The launch of Napster 2.0 later this month is one example. Napster was the original P2P music sharing service and is still the best known brand. It was forced into bankruptcy by the music industry's legal assault but is now to re-launch as a legitimate music service, allowing music fans to download a collection of 500,000 tracks for 99 cents each. It appears that the domain name and brand are all that are left of Shawn Fanning's original service, albeit he does endorse the new service, now run by software company Roxio. "It's really great," he says.
Napster will officially launch on 29th October – it had its launch party in New York yesterday – and is just one of many such sites to follow the success of Apple's iTunes. It was launched at the end of April and sold almost ten million downloads in its first four months of operations.
But pay-per-song sites like these, while receiving the approval of the RIAA, are still regarded by critics as failing the music industry. They see no reason to pay up to $18 for a CD, or even 99 cents for a download, when music artists receive only a miniscule percentage of this – after they have paid off their recording label's expenses.
Wired News reports on a new venture that seeks to avoid this criticism, run by small record label called Magnatune.
The California company takes a less restrictive view of copyright restrictions than are found on iTunes and Napster. Its music files are available for download under a "some rights reserved" license that allows further copies to be made, so long as it is not for commercial purposes. The label also ensures that 50% of the sales proceeds are given to the artists themselves.

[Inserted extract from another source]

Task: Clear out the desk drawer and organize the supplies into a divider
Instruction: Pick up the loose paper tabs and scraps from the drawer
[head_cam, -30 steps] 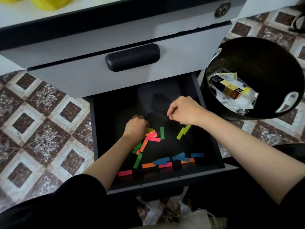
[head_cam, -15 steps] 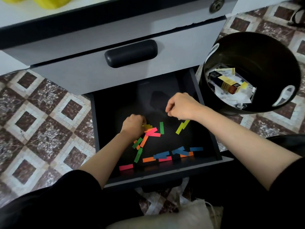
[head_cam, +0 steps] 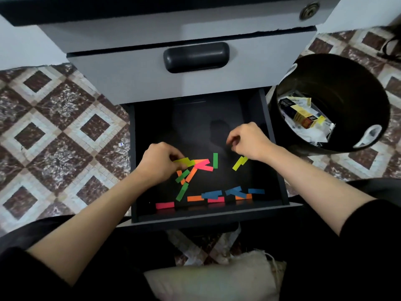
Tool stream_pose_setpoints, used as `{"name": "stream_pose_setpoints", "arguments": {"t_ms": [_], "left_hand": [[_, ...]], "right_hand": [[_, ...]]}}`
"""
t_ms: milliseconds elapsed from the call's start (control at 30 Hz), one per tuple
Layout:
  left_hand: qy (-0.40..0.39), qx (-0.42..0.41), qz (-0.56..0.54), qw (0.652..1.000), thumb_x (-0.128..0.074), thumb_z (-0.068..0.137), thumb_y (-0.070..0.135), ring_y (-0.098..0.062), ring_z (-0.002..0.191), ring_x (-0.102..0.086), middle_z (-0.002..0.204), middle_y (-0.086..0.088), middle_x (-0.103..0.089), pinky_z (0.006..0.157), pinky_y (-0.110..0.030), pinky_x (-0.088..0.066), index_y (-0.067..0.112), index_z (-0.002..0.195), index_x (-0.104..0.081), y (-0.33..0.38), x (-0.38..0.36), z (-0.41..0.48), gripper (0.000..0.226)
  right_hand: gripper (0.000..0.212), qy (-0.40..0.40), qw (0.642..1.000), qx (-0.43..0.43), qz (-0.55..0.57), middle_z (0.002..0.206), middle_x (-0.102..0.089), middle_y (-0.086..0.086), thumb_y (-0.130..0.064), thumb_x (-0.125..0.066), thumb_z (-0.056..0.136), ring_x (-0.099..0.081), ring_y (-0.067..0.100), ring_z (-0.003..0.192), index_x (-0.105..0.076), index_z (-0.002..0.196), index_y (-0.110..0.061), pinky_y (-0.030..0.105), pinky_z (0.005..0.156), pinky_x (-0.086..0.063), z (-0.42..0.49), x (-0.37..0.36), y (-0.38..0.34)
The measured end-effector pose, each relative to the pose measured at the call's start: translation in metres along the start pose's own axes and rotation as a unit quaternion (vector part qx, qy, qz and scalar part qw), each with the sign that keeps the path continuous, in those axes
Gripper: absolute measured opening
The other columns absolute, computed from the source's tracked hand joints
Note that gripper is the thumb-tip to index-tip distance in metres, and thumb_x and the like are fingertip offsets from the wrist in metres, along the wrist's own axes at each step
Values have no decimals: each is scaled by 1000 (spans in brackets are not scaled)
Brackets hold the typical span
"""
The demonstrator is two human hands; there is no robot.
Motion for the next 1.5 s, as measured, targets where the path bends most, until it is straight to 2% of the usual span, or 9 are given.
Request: {"name": "stream_pose_setpoints", "arguments": {"t_ms": [200,433,633,833,1000,1167,1300,1400,1500], "left_hand": [[15,-27,15,999,-75,78,21,-13,76,-60,77,1,-64,74,-24,-48,14,91,-75,1,15,2,15],[22,-95,20,995,-74,78,19,-14,77,-61,72,5,-60,72,-27,-49,14,86,-76,27,24,1,10],[16,-109,35,993,-72,80,23,-13,76,-60,78,4,-63,72,-29,-51,17,89,-75,32,21,6,11],[32,-110,38,993,-72,80,22,-12,72,-56,76,4,-61,67,-26,-46,17,89,-75,31,23,11,10],[21,-112,40,993,-72,80,22,-11,72,-55,68,11,-55,66,-26,-44,16,89,-74,31,22,13,11],[17,-112,42,993,-71,81,22,-9,67,-51,69,10,-56,64,-24,-41,15,90,-74,32,21,13,11],[15,-110,31,993,-72,80,22,-11,70,-55,65,12,-52,65,-26,-45,15,90,-74,33,23,12,12],[18,-106,31,994,-72,80,22,-13,72,-57,67,10,-54,67,-26,-46,15,89,-74,33,25,13,12],[17,-103,31,994,-72,80,22,-12,72,-56,67,10,-54,68,-26,-47,15,89,-74,32,24,13,12]], "right_hand": [[41,-77,987,26,-137,118,-57,6,3,-59,79,-54,25,111,-65,115,-16,30,90,-45,-11,-37,10],[41,-88,975,27,-204,124,-47,8,1,-57,82,-45,25,118,-57,120,-13,31,91,-43,-15,-49,16],[29,-63,971,20,-229,118,-48,6,4,-51,81,-46,24,109,-58,105,-10,31,79,-46,-10,-57,24],[20,-64,973,12,-219,104,-56,4,3,-51,81,-52,23,100,-49,79,-17,26,68,-37,-6,-57,28],[23,-68,982,-32,-172,88,-65,6,6,-50,78,-62,24,85,-63,77,-13,26,66,-46,-5,-46,33],[28,-111,967,-20,-227,111,-56,12,5,-49,84,-59,27,98,-46,65,-16,26,73,-43,-11,-48,25],[22,-100,972,-43,-209,126,-40,16,11,-49,81,-57,34,101,-49,86,-10,30,73,-43,-12,-50,30],[43,-71,978,-69,-183,127,-42,16,13,-52,79,-55,36,106,-48,118,-4,35,80,-46,-10,-47,36],[38,-61,979,-92,-170,116,-54,17,12,-51,79,-57,35,103,-52,114,-1,37,81,-49,-11,-46,38]]}}
Point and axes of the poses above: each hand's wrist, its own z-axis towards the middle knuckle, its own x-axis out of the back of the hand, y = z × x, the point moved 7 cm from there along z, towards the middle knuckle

The P2P companies are also working on licensed music services. In July, KaZaA and Altnet jointly created a new trade association, known as the Distributed Computing Industry Association, through which they say they hope to discuss file sharing with the recording industry and ISPs.
The Association held a General Meeting on Wednesday at which a business plan was put forward, proposing a way to turn file sharing into a legitimate music service.
According to The Washington Post, the plan would:
"roll out in stages, starting with the record companies allowing their songs, protected with copyright tools rendering them unlistenable, to be distributed on networks such as Kazaa. Consumers would pay Kazaa to unzip the copyright-protection shroud, enabling their computer to play the song."
Later stages of the plan would shift the billing to internet service providers, which would be required to monitor which songs users are listening to, raising potential privacy concerns and putting ISPs into a business they may not want to enter."
"We are in an earn-your-trust mode," Marty Lafferty, chief executive of the trade group told The Washington Post. "This plan is kind of like looking at a concept car at a car show".
The RIAA was not impressed. Spokesman Jonathan Lamy told the Washington Post, "it is hard to take seriously proposals to turn [peer-to-peer] systems into legitimate businesses when they continue to induce users to violate the law and wilfully refuse to use available technologies to stop the rampant infringement of copyrighted works on their networks."